L’évangile d’aujourd’hui contient ce même double jugement en miniature. Voici donc des scribes et des pharisiens mal intentionnés non seulement à l’égard de la femme qu’ils amènent à Jésus, mais plus encore à l’égard de Jésus. Il s’agit de le mettre en contradiction avec la loi de Moïse pour pouvoir le condamner, ou alors de le mettre en contradiction avec soi-même pour qu’il perde la face devant ceux qui le suivent. Sans nous arrêter au « machisme » de ces maîtres de la loi qui, avec la femme, auraient dû amener aussi l’homme (cf. Deutéronome 22,22), trait qui devrait de toute façon faire réfléchir de nombreuses autorités ecclésiastiques d’aujourd’hui, il est évident qu’ils éprouvent un malin plaisir à mettre Jésus dans l’embarras. S’il dit de la laisser aller, ils l’accuseront de ne pas obéir à la loi, si en revanche il dit de la lapider, conformément à la loi, où s’en est allée la miséricorde de Dieu dont il s’est fait le héraut ?

Mais pour Jésus c’est une nouvelle occasion de dévoiler la grande miséricorde de Dieu.
À l’égard de cette femme qu’il ne condamne pas, malgré son péché évident. Et à l’égard de ces autorités religieuses : « Celui d’entre vous qui est sans péché, qu’il soit le premier à lui jeter une pierre ». S’ils se retirent l’un après l’autre à commencer par les plus âgés, c’est qu’ils se reconnaissent pécheurs, et donc jugés ; mais non condamnés puisqu’ils s’en vont libres…

Tout jugement conduit à une sentence. On a mis parfois le geste de Jésus se baissant pour écrire sur le sol en relation avec une sentence possible, car il est écrit dans le livre de Jérémie : « Seigneur, espoir d’Israël, tous ceux qui t’abandonnent seront couverts de honte ; ils seront inscrits par terre, ceux qui se détournent de toi, car ils ont abandonné le Seigneur » (Jér 17,13). Jésus écrirait dans la poussière les noms des accusateurs de la femme pour qu’ils aient honte de leur agissement. Quoi qu’il en soit, la sentence est ici paradoxale, car dans l’un et l’autre cas les accusés sont reconnus coupables, tant la femme adultère à laquelle Jésus déclare : « moi non plus je ne te condamne pas, va et désormais ne pèche plus ! », que les pharisiens et les scribes qui, se reconnaissant pécheurs eux aussi, s’en vont sans pourtant avoir été condamnés.

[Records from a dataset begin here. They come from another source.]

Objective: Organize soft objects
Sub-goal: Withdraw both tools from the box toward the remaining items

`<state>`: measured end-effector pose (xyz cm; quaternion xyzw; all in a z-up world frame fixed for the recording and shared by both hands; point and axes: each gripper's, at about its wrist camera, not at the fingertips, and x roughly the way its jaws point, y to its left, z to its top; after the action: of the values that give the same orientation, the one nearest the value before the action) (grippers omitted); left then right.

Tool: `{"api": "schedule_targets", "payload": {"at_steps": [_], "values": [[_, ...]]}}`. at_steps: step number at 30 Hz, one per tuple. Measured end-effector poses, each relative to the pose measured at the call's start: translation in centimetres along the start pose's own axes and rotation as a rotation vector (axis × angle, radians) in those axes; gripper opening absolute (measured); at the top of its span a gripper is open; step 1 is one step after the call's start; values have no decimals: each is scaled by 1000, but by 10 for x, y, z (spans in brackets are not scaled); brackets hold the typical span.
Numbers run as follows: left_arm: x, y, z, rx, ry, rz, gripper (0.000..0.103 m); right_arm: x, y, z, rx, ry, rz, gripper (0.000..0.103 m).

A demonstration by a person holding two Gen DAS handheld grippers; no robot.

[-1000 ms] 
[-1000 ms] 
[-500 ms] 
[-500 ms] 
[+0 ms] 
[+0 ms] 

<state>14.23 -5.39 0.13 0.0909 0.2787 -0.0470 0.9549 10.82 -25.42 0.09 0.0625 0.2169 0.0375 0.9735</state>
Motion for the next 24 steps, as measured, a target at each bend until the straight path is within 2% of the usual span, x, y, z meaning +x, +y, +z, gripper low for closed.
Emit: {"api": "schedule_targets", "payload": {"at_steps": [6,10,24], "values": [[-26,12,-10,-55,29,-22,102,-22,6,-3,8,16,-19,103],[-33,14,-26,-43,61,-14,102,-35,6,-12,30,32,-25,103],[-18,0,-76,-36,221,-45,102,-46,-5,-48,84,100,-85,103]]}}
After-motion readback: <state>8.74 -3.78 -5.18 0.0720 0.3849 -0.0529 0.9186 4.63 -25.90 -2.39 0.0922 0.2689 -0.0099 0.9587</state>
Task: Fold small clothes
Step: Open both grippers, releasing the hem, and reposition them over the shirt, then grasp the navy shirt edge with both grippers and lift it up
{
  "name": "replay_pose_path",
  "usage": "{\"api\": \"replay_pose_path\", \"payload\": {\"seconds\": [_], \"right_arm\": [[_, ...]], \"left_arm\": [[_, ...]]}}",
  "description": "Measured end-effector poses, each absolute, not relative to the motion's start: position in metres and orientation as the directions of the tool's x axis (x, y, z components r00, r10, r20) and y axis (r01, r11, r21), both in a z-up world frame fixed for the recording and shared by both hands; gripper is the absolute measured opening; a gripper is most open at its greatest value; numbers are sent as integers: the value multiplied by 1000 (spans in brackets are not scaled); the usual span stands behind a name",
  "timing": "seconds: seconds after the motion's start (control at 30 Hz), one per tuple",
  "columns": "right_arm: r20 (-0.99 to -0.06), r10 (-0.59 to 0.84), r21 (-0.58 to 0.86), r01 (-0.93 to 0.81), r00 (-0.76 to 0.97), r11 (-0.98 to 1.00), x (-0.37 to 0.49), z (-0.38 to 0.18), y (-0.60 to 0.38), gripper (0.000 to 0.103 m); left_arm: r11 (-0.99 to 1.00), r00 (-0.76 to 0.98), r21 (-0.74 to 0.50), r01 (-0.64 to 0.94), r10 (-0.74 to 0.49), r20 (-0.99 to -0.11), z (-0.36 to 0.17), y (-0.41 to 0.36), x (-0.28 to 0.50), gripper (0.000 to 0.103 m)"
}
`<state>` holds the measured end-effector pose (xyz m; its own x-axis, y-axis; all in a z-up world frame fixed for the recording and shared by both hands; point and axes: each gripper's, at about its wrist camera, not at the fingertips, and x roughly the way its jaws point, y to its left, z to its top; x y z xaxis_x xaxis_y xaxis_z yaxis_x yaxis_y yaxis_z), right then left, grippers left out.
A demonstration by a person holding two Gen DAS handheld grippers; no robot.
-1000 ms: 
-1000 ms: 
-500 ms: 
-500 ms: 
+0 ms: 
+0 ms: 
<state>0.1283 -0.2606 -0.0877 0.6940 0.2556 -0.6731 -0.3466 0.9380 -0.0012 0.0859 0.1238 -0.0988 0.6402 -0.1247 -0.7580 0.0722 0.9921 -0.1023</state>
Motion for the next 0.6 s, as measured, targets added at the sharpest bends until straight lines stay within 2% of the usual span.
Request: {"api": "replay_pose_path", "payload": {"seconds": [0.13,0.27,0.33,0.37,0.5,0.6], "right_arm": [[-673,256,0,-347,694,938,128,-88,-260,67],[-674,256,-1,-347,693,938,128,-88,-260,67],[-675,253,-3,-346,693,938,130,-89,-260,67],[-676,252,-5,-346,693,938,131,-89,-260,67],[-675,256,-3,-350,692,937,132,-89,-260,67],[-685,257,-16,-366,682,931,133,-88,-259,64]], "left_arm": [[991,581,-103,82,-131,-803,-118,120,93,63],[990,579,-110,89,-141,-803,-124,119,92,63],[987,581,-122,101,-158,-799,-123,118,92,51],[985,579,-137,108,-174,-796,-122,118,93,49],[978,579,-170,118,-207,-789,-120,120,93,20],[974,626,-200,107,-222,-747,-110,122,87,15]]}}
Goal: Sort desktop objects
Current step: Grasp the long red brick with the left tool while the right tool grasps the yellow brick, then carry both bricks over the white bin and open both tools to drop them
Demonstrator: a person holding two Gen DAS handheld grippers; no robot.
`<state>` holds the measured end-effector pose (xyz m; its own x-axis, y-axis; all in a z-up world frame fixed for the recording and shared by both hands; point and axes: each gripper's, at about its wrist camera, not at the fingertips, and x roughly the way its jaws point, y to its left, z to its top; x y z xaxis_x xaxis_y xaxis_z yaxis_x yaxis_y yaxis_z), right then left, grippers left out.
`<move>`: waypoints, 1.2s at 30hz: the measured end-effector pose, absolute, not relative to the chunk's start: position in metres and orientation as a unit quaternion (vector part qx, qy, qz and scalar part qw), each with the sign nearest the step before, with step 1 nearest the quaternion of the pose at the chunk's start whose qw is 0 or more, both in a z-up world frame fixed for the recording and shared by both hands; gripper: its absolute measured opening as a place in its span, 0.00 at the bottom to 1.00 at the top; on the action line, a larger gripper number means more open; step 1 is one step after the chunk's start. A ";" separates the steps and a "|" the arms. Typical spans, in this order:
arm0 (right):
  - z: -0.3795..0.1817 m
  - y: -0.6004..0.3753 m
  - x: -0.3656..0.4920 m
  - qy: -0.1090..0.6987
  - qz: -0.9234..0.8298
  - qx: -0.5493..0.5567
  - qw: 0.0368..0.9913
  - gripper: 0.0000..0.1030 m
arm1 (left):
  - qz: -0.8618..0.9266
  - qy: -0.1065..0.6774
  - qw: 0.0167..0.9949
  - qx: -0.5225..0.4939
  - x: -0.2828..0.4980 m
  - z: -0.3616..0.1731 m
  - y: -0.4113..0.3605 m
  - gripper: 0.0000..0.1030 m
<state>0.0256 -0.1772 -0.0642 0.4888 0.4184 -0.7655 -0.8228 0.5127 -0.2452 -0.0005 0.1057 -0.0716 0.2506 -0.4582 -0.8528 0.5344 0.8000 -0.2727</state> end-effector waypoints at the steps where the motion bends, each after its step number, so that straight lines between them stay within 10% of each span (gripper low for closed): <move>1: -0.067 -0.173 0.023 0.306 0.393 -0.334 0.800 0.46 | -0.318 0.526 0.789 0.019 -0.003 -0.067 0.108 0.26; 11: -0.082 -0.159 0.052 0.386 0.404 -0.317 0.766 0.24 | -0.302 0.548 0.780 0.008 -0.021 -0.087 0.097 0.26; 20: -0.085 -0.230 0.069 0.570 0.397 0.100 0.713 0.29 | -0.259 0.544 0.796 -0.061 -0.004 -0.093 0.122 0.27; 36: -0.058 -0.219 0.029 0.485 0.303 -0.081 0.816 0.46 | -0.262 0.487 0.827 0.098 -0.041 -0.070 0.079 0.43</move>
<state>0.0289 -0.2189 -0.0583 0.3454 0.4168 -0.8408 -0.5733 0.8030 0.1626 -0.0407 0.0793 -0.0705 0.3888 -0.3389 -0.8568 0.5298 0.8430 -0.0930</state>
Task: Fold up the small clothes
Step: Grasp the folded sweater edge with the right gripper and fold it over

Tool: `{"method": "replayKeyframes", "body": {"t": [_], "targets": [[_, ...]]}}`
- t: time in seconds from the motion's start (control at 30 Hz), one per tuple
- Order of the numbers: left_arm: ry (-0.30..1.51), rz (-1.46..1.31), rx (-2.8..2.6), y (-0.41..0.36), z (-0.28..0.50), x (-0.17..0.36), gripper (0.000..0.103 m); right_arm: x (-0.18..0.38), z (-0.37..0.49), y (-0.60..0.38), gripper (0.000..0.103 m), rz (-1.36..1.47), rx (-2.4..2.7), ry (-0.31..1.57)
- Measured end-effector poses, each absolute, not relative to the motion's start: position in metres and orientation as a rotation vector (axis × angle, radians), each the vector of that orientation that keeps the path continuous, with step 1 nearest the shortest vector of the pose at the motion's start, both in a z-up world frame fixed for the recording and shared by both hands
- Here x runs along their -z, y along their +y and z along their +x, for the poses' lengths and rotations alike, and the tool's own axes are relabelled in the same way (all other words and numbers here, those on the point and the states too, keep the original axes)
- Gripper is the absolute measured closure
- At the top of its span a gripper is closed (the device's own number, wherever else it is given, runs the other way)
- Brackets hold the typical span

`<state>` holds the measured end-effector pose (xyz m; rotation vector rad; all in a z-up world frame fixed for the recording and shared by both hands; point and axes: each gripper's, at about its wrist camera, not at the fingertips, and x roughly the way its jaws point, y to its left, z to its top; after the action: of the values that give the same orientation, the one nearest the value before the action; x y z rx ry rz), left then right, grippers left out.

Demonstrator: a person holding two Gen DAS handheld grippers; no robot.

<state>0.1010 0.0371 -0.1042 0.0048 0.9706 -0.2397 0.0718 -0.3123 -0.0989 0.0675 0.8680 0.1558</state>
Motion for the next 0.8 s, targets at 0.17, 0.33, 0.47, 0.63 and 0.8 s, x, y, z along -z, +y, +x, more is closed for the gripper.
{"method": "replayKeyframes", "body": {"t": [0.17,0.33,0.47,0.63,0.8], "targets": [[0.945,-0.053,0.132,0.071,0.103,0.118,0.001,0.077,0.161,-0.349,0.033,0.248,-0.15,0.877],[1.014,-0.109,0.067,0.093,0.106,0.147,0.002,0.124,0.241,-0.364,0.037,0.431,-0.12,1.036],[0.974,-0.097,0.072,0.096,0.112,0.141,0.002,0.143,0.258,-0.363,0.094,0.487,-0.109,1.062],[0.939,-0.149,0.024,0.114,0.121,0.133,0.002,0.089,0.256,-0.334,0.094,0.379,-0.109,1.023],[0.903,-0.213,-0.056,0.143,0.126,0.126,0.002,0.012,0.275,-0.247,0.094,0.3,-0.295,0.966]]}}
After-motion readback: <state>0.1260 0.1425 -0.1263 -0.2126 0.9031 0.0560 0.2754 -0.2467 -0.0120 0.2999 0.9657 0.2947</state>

Alors où se trouve la condamnation qui remettra les choses en ordre ? La condamnation – car il y en a une – est celle qui retentit vers la fin de ces chapitres 7-12 et qui clôt les deux jugements que relate cette ample section du Quatrième Évangile, la sentence de Caïphe, renforcée par le commentaire de l’évangéliste Jean : « “Vous n’y comprenez rien et vous ne voyez pas que c’est votre avantage qu’un seul homme meure pour le peuple et que la nation ne périsse pas tout entière”. Ce n’est pas de lui-même qu’il dit ces paroles, mais, étant Grand Prêtre cette année-là, il prophétisa qu’il fallait que Jésus meure pour la nation et non seulement pour elle, mais pour réunir dans l’unité les enfants de Dieu dispersés. » ((Jn 11,49-52). Dans les deux cas Jésus est le condamné qui prend sur soi et le péché de la femme et celui des autorités religieuses d’Israël.

Jugement de miséricorde donc, où Jésus se charge de la misère des humains et les revêt de sa miséricorde. Voilà pourquoi nous pouvons, nous aussi, regarder vers le jugement dernier avec confiance : c’est comme regarder la croix et découvrir, venant d’elle, la lumière de la Résurrection.